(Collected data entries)
====================

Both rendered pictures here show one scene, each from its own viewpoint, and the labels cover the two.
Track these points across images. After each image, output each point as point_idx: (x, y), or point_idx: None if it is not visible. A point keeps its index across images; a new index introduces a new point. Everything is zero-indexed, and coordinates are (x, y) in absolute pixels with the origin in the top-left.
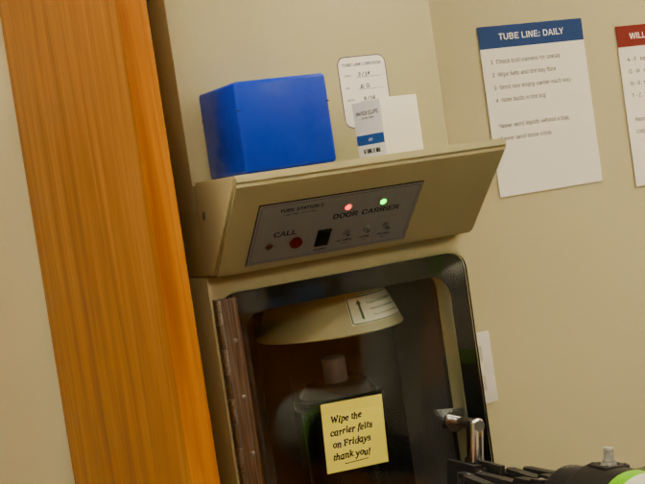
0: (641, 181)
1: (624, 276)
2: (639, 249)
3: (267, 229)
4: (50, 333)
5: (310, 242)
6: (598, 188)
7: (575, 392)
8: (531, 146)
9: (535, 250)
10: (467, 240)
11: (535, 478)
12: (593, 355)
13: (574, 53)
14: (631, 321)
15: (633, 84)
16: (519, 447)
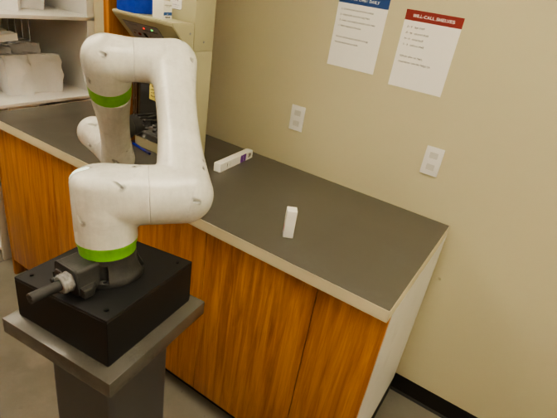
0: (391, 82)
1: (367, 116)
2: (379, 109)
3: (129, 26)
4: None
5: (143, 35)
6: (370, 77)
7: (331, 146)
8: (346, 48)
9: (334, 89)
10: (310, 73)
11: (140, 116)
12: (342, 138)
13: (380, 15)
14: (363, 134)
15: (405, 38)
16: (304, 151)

====================

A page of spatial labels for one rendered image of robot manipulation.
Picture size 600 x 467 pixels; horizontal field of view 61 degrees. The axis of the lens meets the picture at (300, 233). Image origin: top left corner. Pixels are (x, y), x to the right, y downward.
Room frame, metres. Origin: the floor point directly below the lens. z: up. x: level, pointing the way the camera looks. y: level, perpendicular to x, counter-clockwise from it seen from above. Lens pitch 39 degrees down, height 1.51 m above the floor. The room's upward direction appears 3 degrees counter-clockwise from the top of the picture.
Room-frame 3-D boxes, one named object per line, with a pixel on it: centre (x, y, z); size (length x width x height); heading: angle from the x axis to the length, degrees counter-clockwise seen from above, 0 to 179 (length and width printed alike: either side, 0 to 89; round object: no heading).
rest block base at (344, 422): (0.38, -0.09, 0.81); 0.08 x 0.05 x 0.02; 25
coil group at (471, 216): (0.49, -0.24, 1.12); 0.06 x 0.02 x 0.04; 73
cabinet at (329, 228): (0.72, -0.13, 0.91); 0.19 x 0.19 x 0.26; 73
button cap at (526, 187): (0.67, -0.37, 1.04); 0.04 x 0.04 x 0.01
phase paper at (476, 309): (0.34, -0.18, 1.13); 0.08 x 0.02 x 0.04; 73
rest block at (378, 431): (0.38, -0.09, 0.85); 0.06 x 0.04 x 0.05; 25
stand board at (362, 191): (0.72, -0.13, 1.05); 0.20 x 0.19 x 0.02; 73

====================

EXERCISE REQUIREMENTS
Find the lines above that contain the word "rest" and copy each one.

SOLVED PROBLEM
rest block base at (344, 422): (0.38, -0.09, 0.81); 0.08 x 0.05 x 0.02; 25
rest block at (378, 431): (0.38, -0.09, 0.85); 0.06 x 0.04 x 0.05; 25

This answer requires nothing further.